American historian and literary scholar (1856–1928)

John Lesslie Hall (March 2, 1856 – February 23, 1928), also known as J. Lesslie Hall, was an American philologist and translator known primarily for his 1892 verse translation of Beowulf and role as one of the "Seven Wise Men" who helped revive the College of William & Mary after its closure in the early 1880s. He spent nearly forty years on the faculty of William & Mary, serving as professor of English and History, head of the English department and dean of the faculty.

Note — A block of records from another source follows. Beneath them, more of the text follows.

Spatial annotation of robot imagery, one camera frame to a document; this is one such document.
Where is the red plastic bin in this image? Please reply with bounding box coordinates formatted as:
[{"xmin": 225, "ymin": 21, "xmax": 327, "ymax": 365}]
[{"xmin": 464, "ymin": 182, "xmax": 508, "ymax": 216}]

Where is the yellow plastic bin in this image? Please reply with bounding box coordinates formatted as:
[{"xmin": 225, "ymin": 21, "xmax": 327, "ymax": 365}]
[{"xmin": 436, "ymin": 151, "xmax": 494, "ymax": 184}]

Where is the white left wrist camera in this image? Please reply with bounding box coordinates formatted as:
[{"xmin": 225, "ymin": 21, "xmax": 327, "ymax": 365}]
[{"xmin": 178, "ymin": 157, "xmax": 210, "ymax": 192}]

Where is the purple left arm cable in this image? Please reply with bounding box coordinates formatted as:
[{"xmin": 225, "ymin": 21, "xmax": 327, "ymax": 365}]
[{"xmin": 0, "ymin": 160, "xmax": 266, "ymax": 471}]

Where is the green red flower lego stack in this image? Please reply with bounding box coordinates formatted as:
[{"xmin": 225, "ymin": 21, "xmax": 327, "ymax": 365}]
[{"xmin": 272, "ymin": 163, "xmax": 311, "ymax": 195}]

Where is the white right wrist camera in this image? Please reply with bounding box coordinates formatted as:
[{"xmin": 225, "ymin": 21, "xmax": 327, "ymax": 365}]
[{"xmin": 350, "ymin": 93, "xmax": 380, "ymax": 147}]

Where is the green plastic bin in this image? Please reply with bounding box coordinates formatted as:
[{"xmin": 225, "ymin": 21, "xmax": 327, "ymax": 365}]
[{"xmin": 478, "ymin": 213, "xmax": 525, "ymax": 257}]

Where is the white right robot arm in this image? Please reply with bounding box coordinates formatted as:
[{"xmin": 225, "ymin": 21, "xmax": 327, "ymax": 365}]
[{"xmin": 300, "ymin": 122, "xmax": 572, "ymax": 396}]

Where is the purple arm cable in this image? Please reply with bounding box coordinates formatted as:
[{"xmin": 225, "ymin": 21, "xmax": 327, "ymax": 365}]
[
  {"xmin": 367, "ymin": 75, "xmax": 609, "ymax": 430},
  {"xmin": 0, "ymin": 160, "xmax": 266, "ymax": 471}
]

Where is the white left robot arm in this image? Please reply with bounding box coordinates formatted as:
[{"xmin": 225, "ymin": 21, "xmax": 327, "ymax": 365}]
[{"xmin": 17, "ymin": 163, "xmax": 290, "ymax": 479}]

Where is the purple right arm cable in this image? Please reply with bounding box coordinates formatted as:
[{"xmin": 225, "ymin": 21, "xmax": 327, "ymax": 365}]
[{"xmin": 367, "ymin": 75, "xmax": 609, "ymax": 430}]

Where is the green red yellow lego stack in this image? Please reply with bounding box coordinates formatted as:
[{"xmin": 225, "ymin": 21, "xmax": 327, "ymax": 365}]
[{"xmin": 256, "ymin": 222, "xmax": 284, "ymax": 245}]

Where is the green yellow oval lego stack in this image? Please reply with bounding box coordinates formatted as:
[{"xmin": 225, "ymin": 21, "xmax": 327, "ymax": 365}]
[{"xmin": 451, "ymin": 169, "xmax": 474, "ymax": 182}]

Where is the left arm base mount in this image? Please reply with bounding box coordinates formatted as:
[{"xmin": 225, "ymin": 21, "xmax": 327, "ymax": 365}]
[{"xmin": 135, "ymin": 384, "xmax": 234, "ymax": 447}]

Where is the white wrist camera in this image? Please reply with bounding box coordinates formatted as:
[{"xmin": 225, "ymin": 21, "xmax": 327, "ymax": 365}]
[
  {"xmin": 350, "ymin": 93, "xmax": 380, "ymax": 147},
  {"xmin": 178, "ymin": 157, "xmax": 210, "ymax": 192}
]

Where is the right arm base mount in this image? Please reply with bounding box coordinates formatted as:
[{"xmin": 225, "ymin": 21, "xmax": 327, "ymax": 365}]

Hall was awarded an honorary degree from William & Mary in 1921. Today, his portrait hangs in the Botetourt Gallery in the college's Swem Library.

== Early life and education ==
Hall was born on March 2, 1856, in Richmond, Virginia, the son of Jacob Hall Jr. and great-grandson of Richard Channing Moore, the second bishop of the Episcopal Diocese of Virginia. As a child, he experienced the Siege of Richmond during the American Civil War and would tell his son the he recalled encounters with Robert E. Lee.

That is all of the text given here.